Pick out the lines below that include the string "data".
Start of SOURCE RECORDS
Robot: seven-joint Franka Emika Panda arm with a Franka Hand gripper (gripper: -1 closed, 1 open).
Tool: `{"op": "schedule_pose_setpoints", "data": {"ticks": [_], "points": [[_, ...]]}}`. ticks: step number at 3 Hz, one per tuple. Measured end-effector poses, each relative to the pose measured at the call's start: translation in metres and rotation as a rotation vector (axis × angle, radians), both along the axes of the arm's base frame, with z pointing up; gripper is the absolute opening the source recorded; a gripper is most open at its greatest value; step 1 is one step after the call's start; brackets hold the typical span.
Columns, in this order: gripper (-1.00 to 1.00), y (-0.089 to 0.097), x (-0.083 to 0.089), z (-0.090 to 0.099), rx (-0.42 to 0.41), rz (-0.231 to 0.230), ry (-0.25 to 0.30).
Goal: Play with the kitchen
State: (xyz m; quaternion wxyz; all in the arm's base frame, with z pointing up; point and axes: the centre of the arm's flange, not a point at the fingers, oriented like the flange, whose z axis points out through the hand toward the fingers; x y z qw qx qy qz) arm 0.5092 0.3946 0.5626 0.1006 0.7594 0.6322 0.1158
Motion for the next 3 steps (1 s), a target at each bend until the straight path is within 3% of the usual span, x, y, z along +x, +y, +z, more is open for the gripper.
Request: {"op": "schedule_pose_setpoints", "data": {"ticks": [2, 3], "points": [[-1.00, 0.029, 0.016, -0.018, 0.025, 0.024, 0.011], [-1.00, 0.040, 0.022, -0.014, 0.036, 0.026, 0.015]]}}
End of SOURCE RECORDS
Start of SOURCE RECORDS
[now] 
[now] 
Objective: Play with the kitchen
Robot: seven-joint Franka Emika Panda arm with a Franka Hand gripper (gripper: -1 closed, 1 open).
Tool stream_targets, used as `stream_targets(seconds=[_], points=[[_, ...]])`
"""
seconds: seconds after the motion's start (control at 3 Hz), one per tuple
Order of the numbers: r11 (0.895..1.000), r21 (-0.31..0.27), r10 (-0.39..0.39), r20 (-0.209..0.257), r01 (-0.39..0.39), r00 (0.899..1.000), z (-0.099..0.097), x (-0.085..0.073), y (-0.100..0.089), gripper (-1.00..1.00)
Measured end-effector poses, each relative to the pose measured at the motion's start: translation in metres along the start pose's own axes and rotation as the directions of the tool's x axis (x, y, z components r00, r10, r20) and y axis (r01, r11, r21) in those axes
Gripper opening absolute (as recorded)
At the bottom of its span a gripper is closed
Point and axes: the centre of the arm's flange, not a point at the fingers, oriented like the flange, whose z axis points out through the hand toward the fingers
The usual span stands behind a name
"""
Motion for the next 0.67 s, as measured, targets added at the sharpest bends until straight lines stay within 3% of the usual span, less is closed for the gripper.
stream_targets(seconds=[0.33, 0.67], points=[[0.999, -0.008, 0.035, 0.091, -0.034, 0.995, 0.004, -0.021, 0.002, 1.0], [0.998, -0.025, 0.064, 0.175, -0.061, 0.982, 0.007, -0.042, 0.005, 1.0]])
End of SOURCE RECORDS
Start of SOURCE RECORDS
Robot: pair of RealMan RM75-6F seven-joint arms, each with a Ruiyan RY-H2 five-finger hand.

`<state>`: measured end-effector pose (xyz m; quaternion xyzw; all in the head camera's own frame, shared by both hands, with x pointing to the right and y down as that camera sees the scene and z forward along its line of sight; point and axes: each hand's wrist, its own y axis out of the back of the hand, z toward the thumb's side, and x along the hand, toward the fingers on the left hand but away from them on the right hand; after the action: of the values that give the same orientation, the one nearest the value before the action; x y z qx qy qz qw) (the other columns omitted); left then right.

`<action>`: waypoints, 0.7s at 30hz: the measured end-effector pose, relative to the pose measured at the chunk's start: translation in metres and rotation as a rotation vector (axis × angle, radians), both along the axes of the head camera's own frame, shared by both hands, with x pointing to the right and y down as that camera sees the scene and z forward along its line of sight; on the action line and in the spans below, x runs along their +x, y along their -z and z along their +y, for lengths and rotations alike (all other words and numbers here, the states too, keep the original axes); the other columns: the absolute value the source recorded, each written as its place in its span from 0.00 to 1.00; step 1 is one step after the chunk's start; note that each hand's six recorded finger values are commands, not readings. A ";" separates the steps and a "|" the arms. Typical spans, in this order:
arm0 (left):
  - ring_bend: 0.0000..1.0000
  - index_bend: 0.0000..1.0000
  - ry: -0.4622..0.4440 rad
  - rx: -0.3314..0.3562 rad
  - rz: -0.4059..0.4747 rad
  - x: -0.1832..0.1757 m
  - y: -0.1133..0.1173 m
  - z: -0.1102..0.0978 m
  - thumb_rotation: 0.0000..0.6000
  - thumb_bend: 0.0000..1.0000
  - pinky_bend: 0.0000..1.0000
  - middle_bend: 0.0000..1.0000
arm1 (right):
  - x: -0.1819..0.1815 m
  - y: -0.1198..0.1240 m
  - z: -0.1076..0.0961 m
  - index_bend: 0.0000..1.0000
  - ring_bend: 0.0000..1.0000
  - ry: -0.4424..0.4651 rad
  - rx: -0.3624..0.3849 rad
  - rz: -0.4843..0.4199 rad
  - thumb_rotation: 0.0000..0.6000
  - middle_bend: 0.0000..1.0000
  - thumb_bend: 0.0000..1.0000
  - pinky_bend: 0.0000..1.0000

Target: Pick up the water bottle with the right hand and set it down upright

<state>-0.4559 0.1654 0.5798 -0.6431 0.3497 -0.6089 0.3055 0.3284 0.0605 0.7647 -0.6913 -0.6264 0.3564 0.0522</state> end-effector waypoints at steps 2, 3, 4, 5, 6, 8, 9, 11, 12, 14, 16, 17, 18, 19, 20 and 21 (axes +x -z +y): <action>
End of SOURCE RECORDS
**TASK OUTPUT**.
Tool: `{"op": "schedule_pose_setpoints", "data": {"ticks": [_], "points": [[_, ...]]}}`. ticks: step number at 3 Hz, one per tuple. Measured end-effector poses, each relative to the pose measured at the call's start: translation in metres and rotation as a rotation vector (axis × angle, radians), both along the axes of the arm's base frame, with z pointing up; gripper is the absolute opening the source recorded; a gripper is most open at its greatest value; step 1 is one step after the call's start; brackets hold the typical span.
Request: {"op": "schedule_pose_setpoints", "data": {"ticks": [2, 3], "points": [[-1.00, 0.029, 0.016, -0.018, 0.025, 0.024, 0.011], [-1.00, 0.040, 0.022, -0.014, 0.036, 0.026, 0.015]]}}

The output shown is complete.